What this task involves: Count the lines below holding "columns" and answer with that number only.

——————————

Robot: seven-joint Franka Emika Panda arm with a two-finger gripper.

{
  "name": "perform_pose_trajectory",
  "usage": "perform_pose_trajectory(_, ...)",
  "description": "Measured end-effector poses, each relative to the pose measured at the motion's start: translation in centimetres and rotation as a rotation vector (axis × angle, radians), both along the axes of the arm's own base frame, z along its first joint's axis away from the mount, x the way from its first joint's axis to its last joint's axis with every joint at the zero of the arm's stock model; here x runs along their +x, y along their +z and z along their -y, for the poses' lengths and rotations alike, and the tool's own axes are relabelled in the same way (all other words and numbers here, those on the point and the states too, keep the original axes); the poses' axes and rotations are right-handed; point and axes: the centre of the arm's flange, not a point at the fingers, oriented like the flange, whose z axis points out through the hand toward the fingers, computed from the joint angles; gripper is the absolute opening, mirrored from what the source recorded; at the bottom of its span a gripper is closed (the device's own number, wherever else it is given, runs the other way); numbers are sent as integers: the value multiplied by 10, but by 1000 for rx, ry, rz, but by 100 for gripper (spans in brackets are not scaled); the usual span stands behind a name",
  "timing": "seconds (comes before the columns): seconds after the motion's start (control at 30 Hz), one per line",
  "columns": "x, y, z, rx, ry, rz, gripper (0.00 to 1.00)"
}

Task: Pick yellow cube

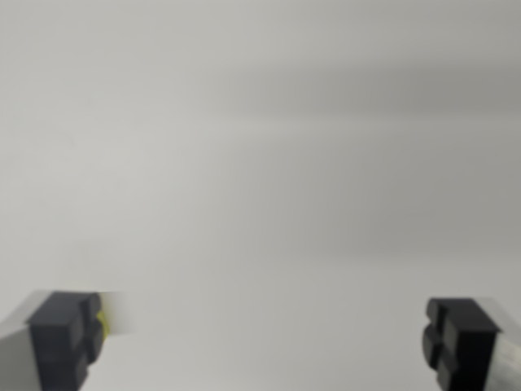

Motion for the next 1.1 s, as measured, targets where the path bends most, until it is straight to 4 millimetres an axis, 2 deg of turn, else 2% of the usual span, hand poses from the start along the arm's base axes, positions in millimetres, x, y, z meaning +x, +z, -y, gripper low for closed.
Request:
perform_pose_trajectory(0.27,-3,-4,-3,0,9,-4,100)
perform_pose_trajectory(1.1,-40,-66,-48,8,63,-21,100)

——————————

Expected output: 2